After we talked it through, she agreed to go in.

She didn’t rush out the door in panic. She didn’t think she was walking into an emergency. She was simply doing what we asked: getting checked, just to be safe.

And that phrase—“just to be safe”—is exactly how so many lifesaving interventions start.

The Update That Still Gives Me Chills

A few hours later, I received the report.

She was on the verge of HELLP syndrome.

Her lab work was already trending in a dangerous direction. Her care team moved quickly: admission, monitoring, and treatment. The situation was taken seriously because her clinical picture matched what we worry about with severe preeclampsia complications.

If she had stayed home waiting for stronger contractions…

If she had assumed the headache was nothing…

If she had decided her blood pressure was “borderline” and not worth mentioning…

She might have progressed into full HELLP syndrome without realizing it until the situation was far more dangerous.

Instead, she got help in time.

And today, mom and baby are healthy.

The Takeaway for Patients: Don’t Downplay “Mild”

This is the part I want every pregnant patient to hear:

If something feels off, call.

Even if you think it’s nothing.

Even if you’re worried you’ll sound dramatic.

Even if the symptom seems mild.

Headaches, swelling, vision changes, and elevated blood pressure are not symptoms to ignore in pregnancy—especially when they appear together. And HELLP syndrome is one of the reasons why.

A triage nurse would much rather talk you through symptoms and send you in for a check that turns out normal than miss the early signs of something serious.
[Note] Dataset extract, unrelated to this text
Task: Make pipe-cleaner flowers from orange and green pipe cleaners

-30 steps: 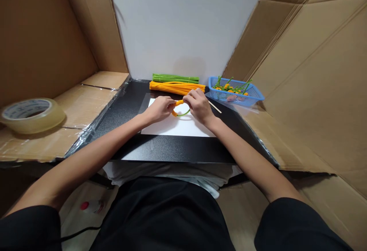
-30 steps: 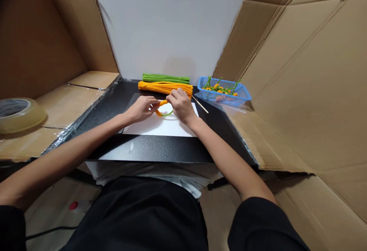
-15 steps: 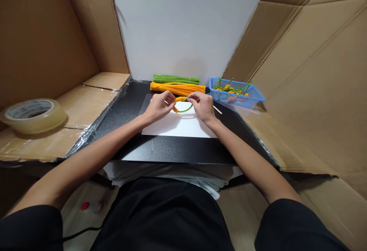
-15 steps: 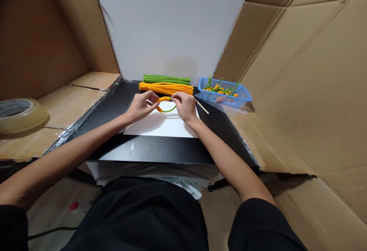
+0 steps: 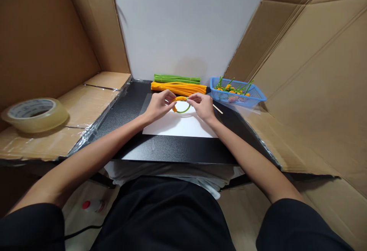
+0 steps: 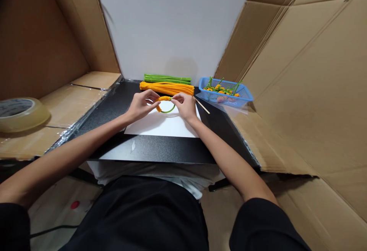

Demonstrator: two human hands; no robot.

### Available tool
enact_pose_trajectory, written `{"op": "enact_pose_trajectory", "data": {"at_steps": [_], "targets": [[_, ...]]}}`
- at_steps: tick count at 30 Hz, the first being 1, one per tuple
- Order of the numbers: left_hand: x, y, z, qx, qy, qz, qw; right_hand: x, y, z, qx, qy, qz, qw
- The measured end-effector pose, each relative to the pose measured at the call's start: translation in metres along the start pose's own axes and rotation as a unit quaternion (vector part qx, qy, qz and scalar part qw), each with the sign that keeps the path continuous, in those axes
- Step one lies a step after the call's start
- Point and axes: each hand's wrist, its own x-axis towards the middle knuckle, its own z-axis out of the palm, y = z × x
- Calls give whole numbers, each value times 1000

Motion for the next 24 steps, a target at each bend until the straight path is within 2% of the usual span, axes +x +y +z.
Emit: {"op": "enact_pose_trajectory", "data": {"at_steps": [7, 10, 14, 16, 18, 21, 24], "targets": [[-3, 4, 2, -5, -25, 14, 1000, -5, -6, 1, -32, -23, -60, 997], [-3, 4, 1, -4, -28, 11, 1000, -7, -6, 2, -48, -39, -63, 996], [-1, -2, 2, -43, -18, -31, 998, -4, -5, -3, -100, 4, -98, 990], [1, -5, 3, -80, 5, -67, 995, 0, -3, -6, -103, 22, -113, 988], [3, -7, 4, -124, 31, -104, 986, 4, 1, -7, -57, -3, -79, 995], [5, -8, 7, -191, 39, -138, 971, 9, 7, -7, 50, -58, 12, 997], [6, -7, 8, -232, 36, -164, 958, 12, 10, -5, 111, -66, 54, 990]]}}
The Takeaway for Nurses and Providers: Follow the Thread

For nurses, this story is a reminder that triage isn’t just a checklist—it’s clinical detective work.
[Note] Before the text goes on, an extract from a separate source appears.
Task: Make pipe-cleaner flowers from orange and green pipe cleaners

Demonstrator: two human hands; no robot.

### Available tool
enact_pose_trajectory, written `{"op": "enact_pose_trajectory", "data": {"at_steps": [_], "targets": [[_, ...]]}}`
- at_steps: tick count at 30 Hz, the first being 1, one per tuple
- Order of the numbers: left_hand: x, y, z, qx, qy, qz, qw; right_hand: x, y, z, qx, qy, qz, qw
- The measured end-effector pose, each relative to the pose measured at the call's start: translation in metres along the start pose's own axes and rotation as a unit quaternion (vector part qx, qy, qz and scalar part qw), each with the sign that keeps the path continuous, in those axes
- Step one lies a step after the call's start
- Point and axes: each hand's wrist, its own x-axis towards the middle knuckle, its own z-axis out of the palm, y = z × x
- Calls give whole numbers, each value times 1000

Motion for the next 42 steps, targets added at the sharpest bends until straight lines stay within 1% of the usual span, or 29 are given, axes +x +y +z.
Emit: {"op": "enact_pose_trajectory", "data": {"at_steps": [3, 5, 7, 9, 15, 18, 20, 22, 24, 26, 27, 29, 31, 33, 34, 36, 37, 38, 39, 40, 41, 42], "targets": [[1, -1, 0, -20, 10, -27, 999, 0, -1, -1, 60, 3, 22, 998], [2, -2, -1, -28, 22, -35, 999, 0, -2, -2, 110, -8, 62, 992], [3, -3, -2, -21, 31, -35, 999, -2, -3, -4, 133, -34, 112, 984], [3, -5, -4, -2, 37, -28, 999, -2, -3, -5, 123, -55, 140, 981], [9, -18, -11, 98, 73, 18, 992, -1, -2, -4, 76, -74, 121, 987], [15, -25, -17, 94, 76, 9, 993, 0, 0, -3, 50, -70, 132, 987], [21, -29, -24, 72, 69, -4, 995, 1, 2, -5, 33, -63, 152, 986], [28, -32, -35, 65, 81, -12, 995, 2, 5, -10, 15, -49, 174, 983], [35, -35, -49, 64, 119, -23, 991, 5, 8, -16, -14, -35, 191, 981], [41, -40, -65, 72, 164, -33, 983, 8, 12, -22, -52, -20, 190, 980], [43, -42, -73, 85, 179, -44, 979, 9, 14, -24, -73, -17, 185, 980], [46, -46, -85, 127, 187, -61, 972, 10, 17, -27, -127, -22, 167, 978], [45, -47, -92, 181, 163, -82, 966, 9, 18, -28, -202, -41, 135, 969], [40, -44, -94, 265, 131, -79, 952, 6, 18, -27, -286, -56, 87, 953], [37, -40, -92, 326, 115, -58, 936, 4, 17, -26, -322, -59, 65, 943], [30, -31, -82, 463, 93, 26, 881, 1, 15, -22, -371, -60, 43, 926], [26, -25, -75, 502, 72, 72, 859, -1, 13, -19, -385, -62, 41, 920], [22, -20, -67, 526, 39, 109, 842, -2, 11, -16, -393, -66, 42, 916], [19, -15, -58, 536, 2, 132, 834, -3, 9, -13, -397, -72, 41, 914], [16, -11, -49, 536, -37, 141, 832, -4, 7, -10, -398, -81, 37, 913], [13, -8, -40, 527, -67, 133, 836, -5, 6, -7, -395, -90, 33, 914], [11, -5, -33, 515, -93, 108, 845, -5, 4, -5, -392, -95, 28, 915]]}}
It’s listening for the quiet details.
It’s asking the next question.
It’s noticing the combination of symptoms.
It’s recognizing when a calm patient might still be in danger.

A patient can sound completely fine and still be developing a complication like HELLP syndrome. The goal is never to scare people. The goal is to catch problems early—before they escalate.
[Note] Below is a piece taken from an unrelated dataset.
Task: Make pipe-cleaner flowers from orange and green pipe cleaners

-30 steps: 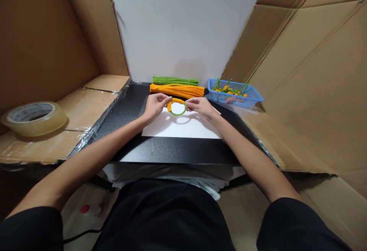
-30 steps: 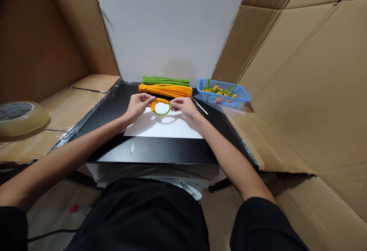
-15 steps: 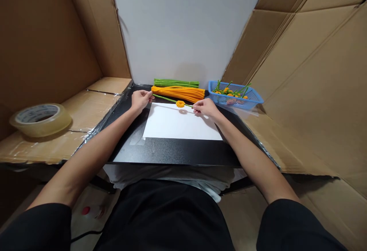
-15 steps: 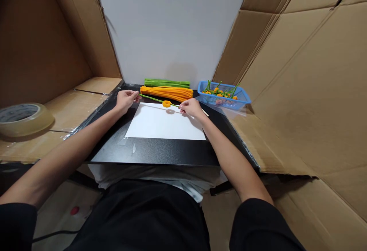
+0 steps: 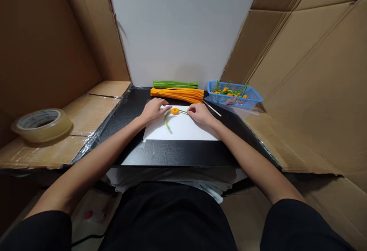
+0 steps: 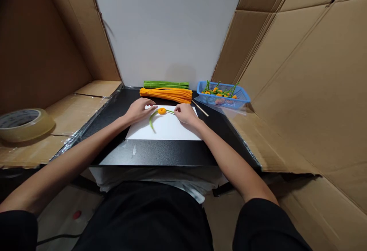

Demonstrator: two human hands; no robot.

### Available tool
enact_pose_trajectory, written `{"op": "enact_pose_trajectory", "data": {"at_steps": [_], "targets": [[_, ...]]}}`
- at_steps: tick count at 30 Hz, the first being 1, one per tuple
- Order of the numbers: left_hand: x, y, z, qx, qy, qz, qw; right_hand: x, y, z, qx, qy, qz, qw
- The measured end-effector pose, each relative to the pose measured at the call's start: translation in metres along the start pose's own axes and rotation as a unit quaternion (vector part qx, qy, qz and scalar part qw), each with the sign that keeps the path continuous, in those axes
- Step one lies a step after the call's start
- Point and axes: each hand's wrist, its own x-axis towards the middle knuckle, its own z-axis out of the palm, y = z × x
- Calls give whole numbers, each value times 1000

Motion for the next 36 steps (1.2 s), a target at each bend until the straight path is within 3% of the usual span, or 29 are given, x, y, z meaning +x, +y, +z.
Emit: {"op": "enact_pose_trajectory", "data": {"at_steps": [2, 5, 9, 14, 18, 21, 28, 33, 36], "targets": [[0, 11, 4, -16, -55, -21, 998, -1, -2, 1, 5, 0, -7, 1000], [-1, 15, 7, -39, -79, -51, 995, -2, -2, 2, 5, 13, -7, 1000], [-4, 13, 8, -103, -51, -76, 990, -4, -5, 6, 34, 17, -41, 998], [-5, 19, 10, -183, -19, -18, 983, -6, -15, 9, 66, 38, -108, 991], [-1, 17, 9, -124, 0, 6, 992, -8, -17, 6, 48, 49, -112, 991], [3, 4, 4, -36, -12, 83, 996, -7, -14, 0, 16, 37, -104, 994], [7, -23, -6, 39, 60, 190, 979, -1, -2, -9, 38, 9, -149, 988], [6, -23, -4, 47, 60, 197, 977, 1, 3, -12, 25, 28, -171, 985], [3, -20, -5, 50, 27, 157, 986, 0, 0, -9, -38, 32, -159, 986]]}}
That’s why those follow-up questions matter. That’s why blood pressure questions matter. That’s why we ask about headache and vision changes even when someone calls about contractions.

Because sometimes the reason someone calls isn’t the real emergency.

Sometimes the real emergency is hiding behind “just a slight headache.”

Telephone Triage Isn’t Reassurance—It’s Risk Reduction

Telephone triage does reassure patients—absolutely. But it also does something more important: it reduces risk by identifying when home care is appropriate and when urgent evaluation is needed.

That’s the difference between “wait and see” and “go now.”

That’s the difference between a patient going to bed and a patient getting labs drawn.

And in cases like this, it can be the difference between a stable admission and a rapidly escalating crisis from HELLP syndrome.

Closing Thoughts

This was not a dramatic call. It wasn’t someone sobbing in pain or describing extreme symptoms. It was a calm pregnant patient with mild contractions—almost brushing off everything else.

But one simple question—about headache, blood pressure, and the “whole picture”—shifted the outcome.

Because when it comes to pregnancy complications, early recognition is everything.

And when it comes to HELLP syndrome, timing can save lives.